SUPPLIED MATERIAL:

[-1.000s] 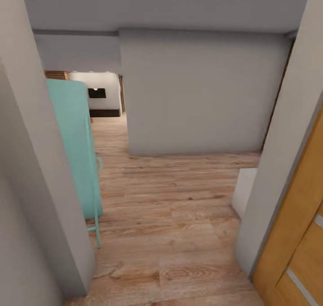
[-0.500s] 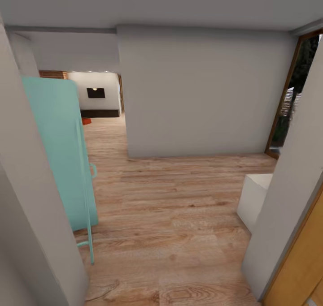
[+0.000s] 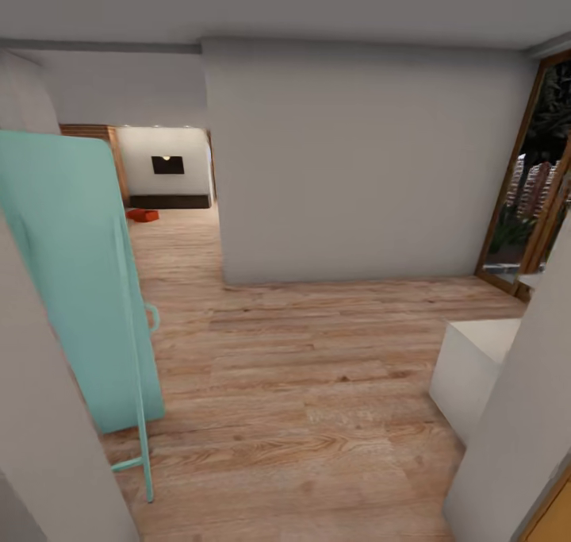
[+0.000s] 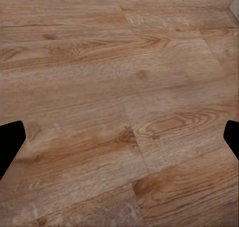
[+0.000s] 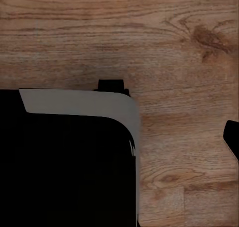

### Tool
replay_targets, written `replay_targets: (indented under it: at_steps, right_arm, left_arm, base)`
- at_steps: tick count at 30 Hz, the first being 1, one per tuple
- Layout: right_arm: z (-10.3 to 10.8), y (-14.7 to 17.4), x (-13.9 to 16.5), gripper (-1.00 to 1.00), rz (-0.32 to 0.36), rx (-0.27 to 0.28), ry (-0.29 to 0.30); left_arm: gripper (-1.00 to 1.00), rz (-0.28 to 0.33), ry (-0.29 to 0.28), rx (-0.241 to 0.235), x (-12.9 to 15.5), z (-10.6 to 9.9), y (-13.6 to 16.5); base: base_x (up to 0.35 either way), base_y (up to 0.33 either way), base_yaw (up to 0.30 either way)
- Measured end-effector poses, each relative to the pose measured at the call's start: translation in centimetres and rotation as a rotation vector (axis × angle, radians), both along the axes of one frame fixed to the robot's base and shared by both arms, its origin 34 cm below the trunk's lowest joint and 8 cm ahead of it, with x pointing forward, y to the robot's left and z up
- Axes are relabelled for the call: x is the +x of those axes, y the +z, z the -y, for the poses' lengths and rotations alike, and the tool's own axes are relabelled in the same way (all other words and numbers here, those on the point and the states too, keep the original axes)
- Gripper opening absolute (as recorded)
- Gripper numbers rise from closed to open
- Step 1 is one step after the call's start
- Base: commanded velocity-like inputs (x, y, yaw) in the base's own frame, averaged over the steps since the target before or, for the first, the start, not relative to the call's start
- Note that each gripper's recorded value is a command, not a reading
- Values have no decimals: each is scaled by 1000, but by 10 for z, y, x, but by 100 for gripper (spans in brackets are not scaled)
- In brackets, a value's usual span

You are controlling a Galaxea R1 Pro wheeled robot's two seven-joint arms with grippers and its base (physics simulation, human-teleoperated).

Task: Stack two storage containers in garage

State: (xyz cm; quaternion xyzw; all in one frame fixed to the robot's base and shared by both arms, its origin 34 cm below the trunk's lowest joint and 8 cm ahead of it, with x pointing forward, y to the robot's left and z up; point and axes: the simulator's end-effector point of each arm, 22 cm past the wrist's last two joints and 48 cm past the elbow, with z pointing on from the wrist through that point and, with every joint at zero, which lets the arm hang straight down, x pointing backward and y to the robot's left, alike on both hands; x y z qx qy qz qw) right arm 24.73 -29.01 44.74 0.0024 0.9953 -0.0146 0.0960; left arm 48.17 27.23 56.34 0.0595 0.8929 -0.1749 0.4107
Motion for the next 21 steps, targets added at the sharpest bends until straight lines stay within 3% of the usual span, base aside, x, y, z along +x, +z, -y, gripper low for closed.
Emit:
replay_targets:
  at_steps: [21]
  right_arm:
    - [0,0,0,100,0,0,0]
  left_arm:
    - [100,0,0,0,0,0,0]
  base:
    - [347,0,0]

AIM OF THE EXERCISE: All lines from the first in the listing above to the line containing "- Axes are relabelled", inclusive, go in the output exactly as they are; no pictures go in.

SOLUTION TO THE EXERCISE:
[-1.000s] 
[-0.500s] 
[+0.000s] 
[+0.000s] 
[+0.000s] 

### Tool
replay_targets, written `replay_targets: (indented under it: at_steps, right_arm, left_arm, base)`
- at_steps: tick count at 30 Hz, the first being 1, one per tuple
- Layout: right_arm: z (-10.3 to 10.8), y (-14.7 to 17.4), x (-13.9 to 16.5), gripper (-1.00 to 1.00), rz (-0.32 to 0.36), rx (-0.27 to 0.28), ry (-0.29 to 0.30); left_arm: gripper (-1.00 to 1.00), rz (-0.28 to 0.33), ry (-0.29 to 0.28), rx (-0.241 to 0.235), x (-12.9 to 15.5), z (-10.6 to 9.9), y (-13.6 to 16.5); base: base_x (up to 0.35 either way), base_y (up to 0.33 either way), base_yaw (up to 0.30 either way)
- Measured end-effector poses, each relative to the pose measured at the call's start: translation in centimetres and rotation as a rotation vector (axis × angle, radians), both along the axes of one frame fixed to the robot's base and shared by both arms, its origin 34 cm below the trunk's lowest joint and 8 cm ahead of it, with x pointing forward, y to the robot's left and z up
- Axes are relabelled for the call: x is the +x of those axes, y the +z, z the -y, for the poses' lengths and rotations alike, and the tool's own axes are relabelled in the same way (all other words and numbers here, those on the point and the states too, keep the original axes)

A complete answer has now been given.